Literature and Popular Culture in Early Modern England
Author | : Andrew Hadfield |
Publsiher | : Routledge |
Total Pages | : 233 |
Release | : 2016-12-05 |
Genre | : History |
ISBN | : 9781351922005 |
Download Literature and Popular Culture in Early Modern England Book in PDF, Epub and Kindle
1978 witnessed the publication of Peter Burke's groundbreaking study Popular Culture in Early Modern Europe. Now in its third edition this remarkable book has for thirty years set the benchmark for cultural historians with its wide ranging and imaginative exploration of early modern European popular culture. In order to celebrate this achievement, and to explore the ways in which perceptions of popular culture have changed in the intervening years a group of leading scholars are brought together in this new volume to examine Burke's thesis in relation to England. Adopting an appropriately interdisciplinary approach, the collection offers an unprecedented survey of the field of popular culture in early modern England as it currently stands, bringing together scholars at the forefront of developments in an expanding area. Taking as its starting point Burke's argument that popular culture was everyone's culture, distinguishing it from high culture, which only a restricted social group could access, it explores an intriguing variety of sources to discover whether this was in fact the case in early modern England. It further explores the meaning and significance of the term 'popular culture' when applied to the early modern period: how did people distinguish between high and low culture - could they in fact do so? Concluded by an Afterword by Peter Burke, the volume provides a vivid sense of the range and significance of early modern popular culture and the difficulties involved in defining and studying it.

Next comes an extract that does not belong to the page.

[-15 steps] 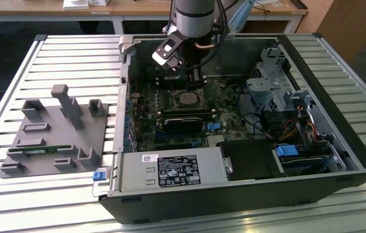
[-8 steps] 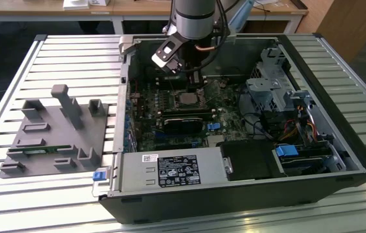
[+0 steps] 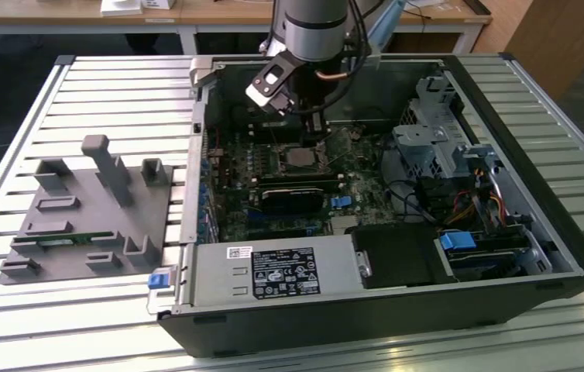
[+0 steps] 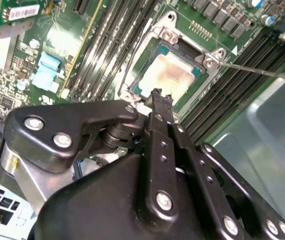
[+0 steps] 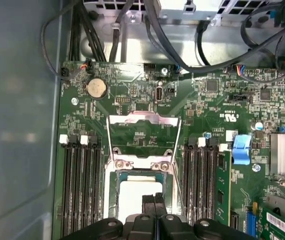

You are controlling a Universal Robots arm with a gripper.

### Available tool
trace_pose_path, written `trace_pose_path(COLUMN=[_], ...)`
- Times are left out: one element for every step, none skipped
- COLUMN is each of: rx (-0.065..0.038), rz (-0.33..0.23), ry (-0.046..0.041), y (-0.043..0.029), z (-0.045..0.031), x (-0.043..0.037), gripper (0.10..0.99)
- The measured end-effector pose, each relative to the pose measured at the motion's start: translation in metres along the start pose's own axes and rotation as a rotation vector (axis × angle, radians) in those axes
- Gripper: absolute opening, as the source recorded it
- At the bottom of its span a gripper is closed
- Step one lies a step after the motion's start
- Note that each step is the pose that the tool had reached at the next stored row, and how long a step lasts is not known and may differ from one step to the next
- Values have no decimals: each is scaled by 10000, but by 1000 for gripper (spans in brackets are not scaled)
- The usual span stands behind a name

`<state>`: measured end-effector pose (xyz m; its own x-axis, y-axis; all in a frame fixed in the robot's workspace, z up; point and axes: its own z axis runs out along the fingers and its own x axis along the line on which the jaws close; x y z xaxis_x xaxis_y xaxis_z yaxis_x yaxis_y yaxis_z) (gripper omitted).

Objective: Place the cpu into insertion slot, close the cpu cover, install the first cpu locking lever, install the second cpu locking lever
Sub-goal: 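Close the cpu cover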

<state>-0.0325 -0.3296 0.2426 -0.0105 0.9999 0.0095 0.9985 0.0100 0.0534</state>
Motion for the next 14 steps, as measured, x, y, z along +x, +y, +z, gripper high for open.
trace_pose_path(rx=[0, 0, 0, 1, 3, 8, 21, 43, 60, 73, 77, 78, 78, 78], rz=[1, 0, 0, -1, -3, -2, 0, 0, 0, -1, -1, -1, 0, 0], ry=[0, 1, 1, 0, 0, 3, 3, 2, 2, 2, 2, 3, 8, 13], y=[1, 3, 5, 6, 12, 25, 49, 81, 112, 138, 149, 150, 150, 150], z=[-25, -51, -82, -107, -115, -113, -112, -111, -109, -108, -108, -108, -108, -107], x=[0, 1, 1, 1, 1, 1, 1, 0, 0, -1, -1, -1, -1, 0], gripper=[118, 118, 118, 118, 118, 118, 118, 118, 118, 118, 118, 118, 118, 118])
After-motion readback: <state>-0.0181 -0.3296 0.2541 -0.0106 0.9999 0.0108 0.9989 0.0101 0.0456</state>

The Political Bible in Early Modern England
Author | : Kevin Killeen |
Publsiher | : Cambridge University Press |
Total Pages | : 323 |
Release | : 2017 |
Genre | : History |
ISBN | : 9781107107977 |
Download The Political Bible in Early Modern England Book in PDF, Epub and Kindle
This book explores the Bible as a political document in seventeenth-century England, revealing how it provided a key language of political debate.